Prompt:
The lines to reproduce run from the one containing "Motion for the" to the end of the listing. Reproduce them exactly, both ends included, and nothing else.

Data below:

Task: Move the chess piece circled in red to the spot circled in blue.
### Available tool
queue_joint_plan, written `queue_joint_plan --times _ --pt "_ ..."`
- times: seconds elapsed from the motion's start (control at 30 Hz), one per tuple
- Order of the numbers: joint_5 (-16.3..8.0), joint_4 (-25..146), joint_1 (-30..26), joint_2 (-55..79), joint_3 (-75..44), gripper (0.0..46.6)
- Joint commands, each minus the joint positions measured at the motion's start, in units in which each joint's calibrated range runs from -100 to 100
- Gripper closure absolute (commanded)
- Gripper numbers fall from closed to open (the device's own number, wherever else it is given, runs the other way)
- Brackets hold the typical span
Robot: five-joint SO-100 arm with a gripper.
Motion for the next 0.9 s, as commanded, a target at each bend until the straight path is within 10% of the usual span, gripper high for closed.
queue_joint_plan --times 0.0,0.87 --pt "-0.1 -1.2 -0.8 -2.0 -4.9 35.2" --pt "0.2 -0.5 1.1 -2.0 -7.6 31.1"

Answer to the problem:
Motion for the next 0.9 s, as commanded, a target at each bend until the straight path is within 10% of the usual span, gripper high for closed.
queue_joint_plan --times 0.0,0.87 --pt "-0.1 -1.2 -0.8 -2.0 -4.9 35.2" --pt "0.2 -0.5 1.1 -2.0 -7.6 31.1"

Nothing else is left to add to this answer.